#### [Task item]
Each line from the beginning of the data below through the line containing "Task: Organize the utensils" should be repeated exactly, please.

#### [Material for this exercise]
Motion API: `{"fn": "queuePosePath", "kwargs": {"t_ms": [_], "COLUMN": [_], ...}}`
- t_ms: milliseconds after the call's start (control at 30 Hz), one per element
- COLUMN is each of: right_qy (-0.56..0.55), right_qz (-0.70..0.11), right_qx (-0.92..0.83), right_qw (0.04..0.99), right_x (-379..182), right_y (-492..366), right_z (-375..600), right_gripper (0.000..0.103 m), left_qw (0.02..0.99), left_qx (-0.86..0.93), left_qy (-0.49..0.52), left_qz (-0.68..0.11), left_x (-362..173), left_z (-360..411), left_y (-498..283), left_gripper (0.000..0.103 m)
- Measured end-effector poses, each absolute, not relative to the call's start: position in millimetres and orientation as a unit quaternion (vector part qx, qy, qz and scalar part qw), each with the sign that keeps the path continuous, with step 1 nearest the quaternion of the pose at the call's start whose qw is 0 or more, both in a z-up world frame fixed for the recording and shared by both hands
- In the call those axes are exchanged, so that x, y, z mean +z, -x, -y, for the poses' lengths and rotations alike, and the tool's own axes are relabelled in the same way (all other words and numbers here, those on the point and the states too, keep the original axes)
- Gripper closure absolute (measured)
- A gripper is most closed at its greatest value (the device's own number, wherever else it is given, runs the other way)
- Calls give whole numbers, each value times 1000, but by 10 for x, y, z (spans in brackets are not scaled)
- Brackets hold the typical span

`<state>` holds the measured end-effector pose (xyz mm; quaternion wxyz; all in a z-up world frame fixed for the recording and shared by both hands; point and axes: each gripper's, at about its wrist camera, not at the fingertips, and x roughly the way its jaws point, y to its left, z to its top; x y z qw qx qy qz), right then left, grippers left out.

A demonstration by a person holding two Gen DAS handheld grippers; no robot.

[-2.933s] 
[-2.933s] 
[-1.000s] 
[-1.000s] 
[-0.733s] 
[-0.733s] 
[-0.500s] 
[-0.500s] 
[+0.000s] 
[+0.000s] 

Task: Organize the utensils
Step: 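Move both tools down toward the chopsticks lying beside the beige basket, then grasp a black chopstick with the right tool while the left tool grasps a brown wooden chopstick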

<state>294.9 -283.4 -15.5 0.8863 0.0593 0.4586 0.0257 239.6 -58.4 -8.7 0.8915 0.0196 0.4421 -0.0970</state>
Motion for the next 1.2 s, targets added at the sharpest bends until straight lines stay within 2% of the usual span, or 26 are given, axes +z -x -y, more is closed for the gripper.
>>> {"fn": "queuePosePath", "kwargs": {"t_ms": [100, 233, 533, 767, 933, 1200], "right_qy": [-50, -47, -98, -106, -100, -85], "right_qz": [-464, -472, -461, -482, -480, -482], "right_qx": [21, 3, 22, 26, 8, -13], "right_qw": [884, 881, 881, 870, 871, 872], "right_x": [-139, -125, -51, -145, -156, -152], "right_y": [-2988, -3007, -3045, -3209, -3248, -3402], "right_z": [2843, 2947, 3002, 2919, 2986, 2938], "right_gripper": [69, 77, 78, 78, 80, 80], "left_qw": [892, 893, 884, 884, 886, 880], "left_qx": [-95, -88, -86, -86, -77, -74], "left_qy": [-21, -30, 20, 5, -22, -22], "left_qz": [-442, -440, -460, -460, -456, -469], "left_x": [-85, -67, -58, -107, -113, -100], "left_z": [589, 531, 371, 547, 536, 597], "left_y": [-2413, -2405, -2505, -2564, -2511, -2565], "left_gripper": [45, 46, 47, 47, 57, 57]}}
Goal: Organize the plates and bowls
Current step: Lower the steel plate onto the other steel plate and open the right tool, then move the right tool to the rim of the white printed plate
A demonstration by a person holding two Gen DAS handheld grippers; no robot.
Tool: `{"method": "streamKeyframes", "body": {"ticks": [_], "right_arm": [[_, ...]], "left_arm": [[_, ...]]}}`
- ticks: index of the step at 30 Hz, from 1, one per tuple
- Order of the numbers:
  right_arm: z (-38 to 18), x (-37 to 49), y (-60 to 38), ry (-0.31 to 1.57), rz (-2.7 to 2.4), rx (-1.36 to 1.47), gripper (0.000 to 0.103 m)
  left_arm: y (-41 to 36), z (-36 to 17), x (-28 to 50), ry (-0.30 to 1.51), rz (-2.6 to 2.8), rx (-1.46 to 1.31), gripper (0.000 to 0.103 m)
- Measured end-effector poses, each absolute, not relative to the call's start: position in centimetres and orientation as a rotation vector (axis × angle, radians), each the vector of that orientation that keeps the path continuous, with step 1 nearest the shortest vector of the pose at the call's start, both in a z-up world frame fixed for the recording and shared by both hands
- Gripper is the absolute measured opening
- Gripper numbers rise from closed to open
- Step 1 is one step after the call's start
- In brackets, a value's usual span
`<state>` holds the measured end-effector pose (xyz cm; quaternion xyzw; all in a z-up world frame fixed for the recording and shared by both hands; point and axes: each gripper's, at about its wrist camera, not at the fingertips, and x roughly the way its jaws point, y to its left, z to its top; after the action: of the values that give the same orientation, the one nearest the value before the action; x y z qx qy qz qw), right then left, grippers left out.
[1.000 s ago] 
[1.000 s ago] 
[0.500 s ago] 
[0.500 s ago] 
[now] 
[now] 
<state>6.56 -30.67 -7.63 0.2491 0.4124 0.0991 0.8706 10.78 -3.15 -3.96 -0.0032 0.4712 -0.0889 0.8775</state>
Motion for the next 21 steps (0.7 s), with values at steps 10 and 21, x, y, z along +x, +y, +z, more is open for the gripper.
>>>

#### [Answer box]
Motion API: `{"fn": "queuePosePath", "kwargs": {"t_ms": [_], "COLUMN": [_], ...}}`
- t_ms: milliseconds after the call's start (control at 30 Hz), one per element
- COLUMN is each of: right_qy (-0.56..0.55), right_qz (-0.70..0.11), right_qx (-0.92..0.83), right_qw (0.04..0.99), right_x (-379..182), right_y (-492..366), right_z (-375..600), right_gripper (0.000..0.103 m), left_qw (0.02..0.99), left_qx (-0.86..0.93), left_qy (-0.49..0.52), left_qz (-0.68..0.11), left_x (-362..173), left_z (-360..411), left_y (-498..283), left_gripper (0.000..0.103 m)
- Measured end-effector poses, each absolute, not relative to the call's start: position in millimetres and orientation as a unit quaternion (vector part qx, qy, qz and scalar part qw), each with the sign that keeps the path continuous, with step 1 nearest the quaternion of the pose at the call's start whose qw is 0 or more, both in a z-up world frame fixed for the recording and shared by both hands
- In the call those axes are exchanged, so that x, y, z mean +z, -x, -y, for the poses' lengths and rotations alike, and the tool's own axes are relabelled in the same way (all other words and numbers here, those on the point and the states too, keep the original axes)
- Gripper closure absolute (measured)
- A gripper is most closed at its greatest value (the device's own number, wherever else it is given, runs the other way)
- Calls give whole numbers, each value times 1000, but by 10 for x, y, z (spans in brackets are not scaled)
- Brackets hold the typical span

`<state>` holds the measured end-effector pose (xyz mm; quaternion wxyz; all in a z-up world frame fixed for the recording and shared by both hands; point and axes: each gripper's, at about its wrist camera, not at the fingertips, and x roughly the way its jaws point, y to its left, z to its top; x y z qw qx qy qz), right then left, grippers left out.

A demonstration by a person holding two Gen DAS handheld grippers; no robot.

[-2.933s] 
[-2.933s] 
[-1.000s] 
[-1.000s] 
[-0.733s] 
[-0.733s] 
[-0.500s] 
[-0.500s] 
[+0.000s] 
[+0.000s] 

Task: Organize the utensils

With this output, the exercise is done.